– Des décisions, résultats et risques partagés par les Entrepreneurs salariés grâce au principe « Un homme/une femme = une voix »
– Une entreprise durable car non délocalisable
– Un engagement quotidien en faveur d’un développement durable basé sur l’équilibre entre l’économie, le social et l’environnement
Au-delà de l’actionnariat salarié, les Scop pratiquent l’entrepreneuriat salarié
Distribuer des actions pour récompenser certains de ses salariés, c’est une chose. Les impliquer pleinement au capital, leur donner la majorité, et leur faire partager équitablement le projet de l’entreprise en mutualisant les risques, les décisions, les informations, les résultats, c’en est une autre.
C’est toute la différence entre l’actionnariat salarié classique, déjà très peu répandu encore en France, à l’exception des salariés de certaines grandes sociétés, et l’entrepreneuriat salarié des coopératives de production.
Depuis plus de 150 ans, les Scop expérimentent et pratiquent la pleine participation des salariés en tant qu’associés co-décideurs et maîtres à bord de leur entreprise. Au plan du vote, chaque associé(e) a une voix quelle que soit sa part au capital. Au plan des résultats, la priorité est à la rémunération du travail sous forme de répartition équitable de la participation et de l’intéressement ainsi qu’à la constitution de réserves qui resteront propriété collective sans oublier néanmoins de verser des intérêts au capital. Au plan de l’information, la participation est naturelle : tous les salariés ont vocation à devenir associés et ceux d’entre eux qui sont les administrateurs sont par définition au cœur de la gestion de leur entreprise.
L’objectif : que ceux qui travaillent dans l’entreprise en soient les décideurs.

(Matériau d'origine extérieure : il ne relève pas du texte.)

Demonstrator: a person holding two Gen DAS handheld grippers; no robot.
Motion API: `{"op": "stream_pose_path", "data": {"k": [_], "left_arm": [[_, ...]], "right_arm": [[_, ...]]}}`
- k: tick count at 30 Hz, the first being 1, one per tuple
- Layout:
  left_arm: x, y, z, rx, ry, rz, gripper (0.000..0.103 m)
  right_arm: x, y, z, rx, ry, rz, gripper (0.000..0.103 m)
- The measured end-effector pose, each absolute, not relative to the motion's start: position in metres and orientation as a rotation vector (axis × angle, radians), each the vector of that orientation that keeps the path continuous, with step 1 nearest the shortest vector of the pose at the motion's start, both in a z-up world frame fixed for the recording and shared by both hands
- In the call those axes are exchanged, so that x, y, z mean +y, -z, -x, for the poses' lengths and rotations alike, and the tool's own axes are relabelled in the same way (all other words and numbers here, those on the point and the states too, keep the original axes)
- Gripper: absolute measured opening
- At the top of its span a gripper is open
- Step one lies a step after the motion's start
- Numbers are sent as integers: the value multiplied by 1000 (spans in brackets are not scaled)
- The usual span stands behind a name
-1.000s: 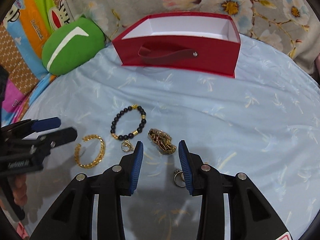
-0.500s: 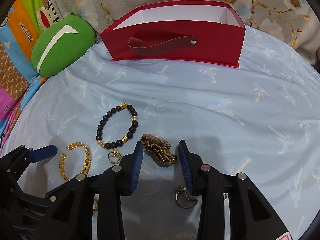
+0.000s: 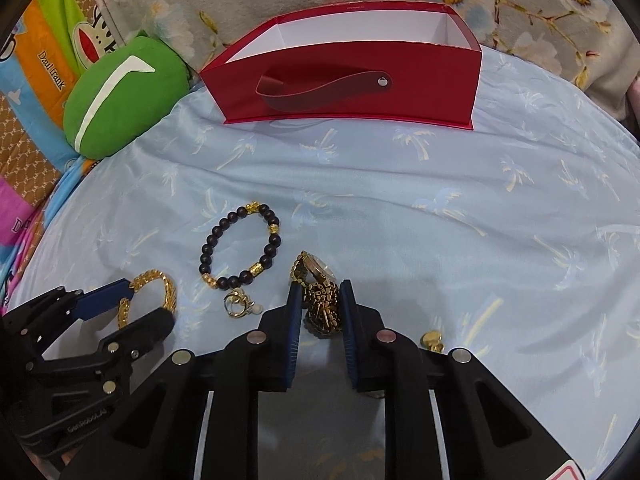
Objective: Organize jewelry
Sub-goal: 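Grasp the gold filigree brooch with the right tool while the left tool grasps the gold chain bangle, then carry the brooch into the red box and open the right tool while the left tool drops the bangle in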
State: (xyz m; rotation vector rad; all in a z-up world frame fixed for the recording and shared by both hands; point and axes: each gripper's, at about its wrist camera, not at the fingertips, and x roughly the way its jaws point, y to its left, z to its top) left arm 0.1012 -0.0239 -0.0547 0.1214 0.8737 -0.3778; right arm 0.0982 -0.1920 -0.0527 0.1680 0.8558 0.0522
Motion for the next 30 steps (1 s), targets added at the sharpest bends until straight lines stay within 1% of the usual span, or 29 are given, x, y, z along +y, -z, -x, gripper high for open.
{"op": "stream_pose_path", "data": {"k": [9,15,20,30], "left_arm": [[-14,49,-98,901,443,-31,53],[-10,35,-90,876,453,-14,53],[-8,16,-88,843,456,-8,53],[-5,-46,-110,710,446,-36,53]], "right_arm": [[-195,43,-71,842,-57,-234,17],[-197,30,-59,815,-64,-254,17],[-199,11,-52,774,-69,-256,17],[-212,-46,-63,666,-75,-218,17]]}}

Le résultat est probant : plus de 80% des salariés présents depuis 2 ans dans leur Scop en sont devenus associé.
Fondées sur le principe de transmission aux générations futures et de démocratie participative, les Scop disposent de deux atouts clés pour relever l’enjeu du développement durable…
Le développement durable s’appuie sur la réorientation de la compétitivité économique au service du mieux-être social et environnemental. L’économie au service de l’être humain : la démarche est consubstantielle aux Scop, dont l’objet même est de choisir l’organisation coopérative afin de construire un outil de travail durable au service des générations futures, et d’organiser une démocratie participative qui associe les salariés et les parties prenantes de l’entreprise. » La non distribution individuelle des profits, la règle une personne = une voix, la primauté du travail sur le capital, l’ancrage territorial, autant de principes qui font de l’économie sociale l’économie du développement durable par excellence » se félicite Gérard Sarracanie, délégué interministériel à l’économie sociale et à l’innovation sociale.

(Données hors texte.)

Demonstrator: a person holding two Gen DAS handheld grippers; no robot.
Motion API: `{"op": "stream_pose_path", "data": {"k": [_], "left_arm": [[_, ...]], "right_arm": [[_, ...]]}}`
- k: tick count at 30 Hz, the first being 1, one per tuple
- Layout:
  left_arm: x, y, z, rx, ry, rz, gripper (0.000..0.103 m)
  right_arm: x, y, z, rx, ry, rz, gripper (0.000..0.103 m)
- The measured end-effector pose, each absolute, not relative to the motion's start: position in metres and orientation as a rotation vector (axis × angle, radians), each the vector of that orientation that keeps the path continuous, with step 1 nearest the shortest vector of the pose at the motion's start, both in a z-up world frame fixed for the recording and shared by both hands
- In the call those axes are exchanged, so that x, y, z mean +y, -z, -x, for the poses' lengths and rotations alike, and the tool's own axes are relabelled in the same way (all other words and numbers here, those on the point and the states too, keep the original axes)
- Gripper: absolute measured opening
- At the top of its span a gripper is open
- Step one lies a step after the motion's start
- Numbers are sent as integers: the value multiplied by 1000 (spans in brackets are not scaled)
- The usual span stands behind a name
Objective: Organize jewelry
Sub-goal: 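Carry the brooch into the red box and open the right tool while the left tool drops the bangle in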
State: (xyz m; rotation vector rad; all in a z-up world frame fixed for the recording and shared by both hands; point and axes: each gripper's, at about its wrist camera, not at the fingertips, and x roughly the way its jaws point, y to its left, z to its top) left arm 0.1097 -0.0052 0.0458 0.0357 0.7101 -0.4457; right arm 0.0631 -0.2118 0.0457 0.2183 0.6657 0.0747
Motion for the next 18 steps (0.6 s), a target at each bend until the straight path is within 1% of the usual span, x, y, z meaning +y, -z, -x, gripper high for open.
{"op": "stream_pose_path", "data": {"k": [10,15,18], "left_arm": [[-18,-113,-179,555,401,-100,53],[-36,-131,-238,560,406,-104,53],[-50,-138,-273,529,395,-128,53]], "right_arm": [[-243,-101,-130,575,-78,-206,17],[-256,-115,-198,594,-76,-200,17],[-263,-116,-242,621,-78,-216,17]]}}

Le patrimoine collectif issu des réserves impartageables garantit la prédominance du long terme sur le court terme. Le mode de financement et de fonctionnement des Scop les tient à l’écart des excès des marchés financiers, des exigences de rentabilité à court terme des actionnaires et du clivage – parfois le fossé – qui se crée entre ceux qui possèdent et les autres.
Ce n’est pas un hasard si tant de nouvelles entreprises dans les métiers de demain liés à l’écologie, au développement local, aux nouvelles techniques environnementales qui se développent dans tous les métiers, au commerce bio, au commerce équitable, choisissent le statut Scop ou Scic : la forme coopérative est la réponse adaptée aux entrepreneurs à forte conscience sociale.